BRIEF DESCRIPTION OF THE DRAWINGS FIG. 1 is a longitudinal front view illustrating a lighting apparatus and a lighting cover according to a first embodiment. The partial rear view of the illumination cover of 1st Embodiment. The partial expansion explanatory view of the lighting cover of a 1st embodiment. (A) is the partial rear view of the lighting cover of 2nd Embodiment, (b) is the partial longitudinal cross-section front view of the lighting cover of 2nd Embodiment. (A) is the partial rear view of the lighting cover of 3rd Embodiment, (b) is the partial longitudinal cross-section front view of the lighting cover of 3rd Embodiment. Longitudinal front explanatory drawing showing a lighting fixture and a lighting cover of a fourth embodiment. (A) The partial rear view of the lighting cover of 4th Embodiment, (b) is the partial longitudinal cross-section front view of the lighting cover of 4th Embodiment. The longitudinal front explanatory drawing which shows the lighting fixture and lighting cover of 5th Embodiment. Explanatory drawing of the bottom face of the lighting fixture of 5th Embodiment. The fragmentary longitudinal cross-section which shows the protruding item | line of the illumination cover of 5th Embodiment. Explanatory drawing explaining the refraction | bending of the illumination light in the protruding item | line of the illumination cover of 5th Embodiment. Explanatory drawing explaining the relationship between the illumination cover and illumination intensity distribution area | region in 5th Embodiment.

Explanation of symbols

10, 10e ... lighting fixtures 20, 20d, 20e ... light source modules 21, 21d, 21e ... light sources 22, 22d, 22e ... reflectors 23, 23d, 11e ... casings 30a, 30b, 30c, 30d, 30e ... lighting covers 31a, 31b, 31c, 31d, 31e ... base bodies 32a, 32e ... ridge 321e ... ridge line 322e ... valley lines 32b, 32c, 32d ... convex parts 33a, 33b, 33c, 33d ... first round part 34a ... second round part LR ... Whole irradiation area LR1, LR2, LR3... Irradiation area B1, B2... Boundary of irradiation area

In the illumination cover of the present invention, the inclination angle of the side surface of the substantially chevron-shaped convex strip or the side surface of the substantially chevron-shaped convex portion is made gradually steep toward the top of the convex strip or the top of the convex portion. It is characterized by. The lighting cover of the present invention is configured such that the inclination angle of the side surface of the substantially chevron-shaped convex line or the side surface of the substantially chevron-shaped convex part is gradually steeply stepped toward the top part of the convex line or the top part of the convex part. The slope region having a steep inclination angle is formed to have a longer length in the horizontal direction when viewed from the front.
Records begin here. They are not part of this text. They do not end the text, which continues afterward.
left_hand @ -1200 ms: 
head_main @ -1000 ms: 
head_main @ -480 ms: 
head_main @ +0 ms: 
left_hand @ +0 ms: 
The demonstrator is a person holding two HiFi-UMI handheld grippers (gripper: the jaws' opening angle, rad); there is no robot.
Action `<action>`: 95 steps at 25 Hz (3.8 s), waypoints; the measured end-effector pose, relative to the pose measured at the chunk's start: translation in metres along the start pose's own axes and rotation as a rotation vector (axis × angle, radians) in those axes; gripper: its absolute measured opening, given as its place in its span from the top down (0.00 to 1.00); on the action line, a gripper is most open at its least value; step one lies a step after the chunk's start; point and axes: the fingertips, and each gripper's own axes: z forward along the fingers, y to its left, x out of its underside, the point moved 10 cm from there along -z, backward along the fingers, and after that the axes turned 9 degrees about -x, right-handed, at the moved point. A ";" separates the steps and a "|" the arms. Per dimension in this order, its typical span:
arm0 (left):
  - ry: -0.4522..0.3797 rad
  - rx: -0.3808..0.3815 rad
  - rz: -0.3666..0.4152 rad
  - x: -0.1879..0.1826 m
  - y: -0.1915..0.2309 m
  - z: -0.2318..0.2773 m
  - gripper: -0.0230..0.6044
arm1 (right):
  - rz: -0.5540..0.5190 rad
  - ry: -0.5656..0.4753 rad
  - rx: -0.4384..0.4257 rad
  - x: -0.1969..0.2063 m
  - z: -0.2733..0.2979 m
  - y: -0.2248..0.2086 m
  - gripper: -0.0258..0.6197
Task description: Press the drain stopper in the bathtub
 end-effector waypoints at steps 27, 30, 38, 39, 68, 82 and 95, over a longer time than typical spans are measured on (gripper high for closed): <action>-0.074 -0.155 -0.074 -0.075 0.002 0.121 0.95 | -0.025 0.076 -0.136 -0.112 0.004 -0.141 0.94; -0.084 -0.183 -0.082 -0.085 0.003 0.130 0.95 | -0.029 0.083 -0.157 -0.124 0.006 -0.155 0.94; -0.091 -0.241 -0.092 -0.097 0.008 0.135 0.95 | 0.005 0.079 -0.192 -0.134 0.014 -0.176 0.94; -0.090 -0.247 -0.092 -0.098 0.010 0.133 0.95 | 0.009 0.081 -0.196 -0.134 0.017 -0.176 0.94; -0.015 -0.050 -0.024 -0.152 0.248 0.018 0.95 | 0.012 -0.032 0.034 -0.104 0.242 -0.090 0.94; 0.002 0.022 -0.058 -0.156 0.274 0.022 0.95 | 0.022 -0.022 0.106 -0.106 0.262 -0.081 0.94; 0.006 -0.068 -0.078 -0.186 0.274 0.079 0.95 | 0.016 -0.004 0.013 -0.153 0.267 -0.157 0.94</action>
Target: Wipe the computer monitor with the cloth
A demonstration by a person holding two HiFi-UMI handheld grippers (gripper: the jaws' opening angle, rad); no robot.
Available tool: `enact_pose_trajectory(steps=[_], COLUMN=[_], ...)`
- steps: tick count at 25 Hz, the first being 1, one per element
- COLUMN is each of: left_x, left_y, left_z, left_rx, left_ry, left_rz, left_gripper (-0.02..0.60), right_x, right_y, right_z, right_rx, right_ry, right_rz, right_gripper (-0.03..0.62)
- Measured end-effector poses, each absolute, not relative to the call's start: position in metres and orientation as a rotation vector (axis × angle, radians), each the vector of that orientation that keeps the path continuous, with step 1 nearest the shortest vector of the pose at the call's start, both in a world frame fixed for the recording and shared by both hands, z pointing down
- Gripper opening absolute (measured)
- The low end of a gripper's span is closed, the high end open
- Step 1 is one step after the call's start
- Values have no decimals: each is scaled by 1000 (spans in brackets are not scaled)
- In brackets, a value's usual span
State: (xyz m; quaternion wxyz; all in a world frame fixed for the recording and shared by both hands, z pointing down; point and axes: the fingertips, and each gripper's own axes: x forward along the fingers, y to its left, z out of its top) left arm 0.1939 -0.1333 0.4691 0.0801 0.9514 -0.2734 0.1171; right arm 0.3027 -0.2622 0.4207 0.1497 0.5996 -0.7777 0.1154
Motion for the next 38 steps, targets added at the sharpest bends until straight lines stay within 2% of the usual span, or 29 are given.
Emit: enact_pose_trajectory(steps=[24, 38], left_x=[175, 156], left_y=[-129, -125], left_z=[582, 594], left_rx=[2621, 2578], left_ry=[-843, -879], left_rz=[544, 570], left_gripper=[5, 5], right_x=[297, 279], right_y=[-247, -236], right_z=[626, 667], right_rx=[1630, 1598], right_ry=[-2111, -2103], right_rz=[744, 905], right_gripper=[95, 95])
In the illumination cover of the present invention, the illuminance of illumination light at each radiation angle that is incident on each slope region and is emitted from the illumination cover is substantially uniform with respect to the length in the front view horizontal direction of the plurality of slope regions. It is characterized by setting as follows. The illumination cover according to the present invention is characterized in that the protrusions or the protrusions are provided corresponding to a plurality of irradiation regions having different average light flux densities of irradiation light of the light source module. Moreover, the lighting fixture for indoor lighting of this invention is provided with the illumination cover of this invention, and the light source module which irradiates substantially parallel light, It is characterized by the above-mentioned. Furthermore, the lighting fixture of the present invention is characterized in that a plurality of the light source modules are arranged adjacent to each other, and a single lighting cover is provided corresponding to the plurality of light source modules arranged side by side.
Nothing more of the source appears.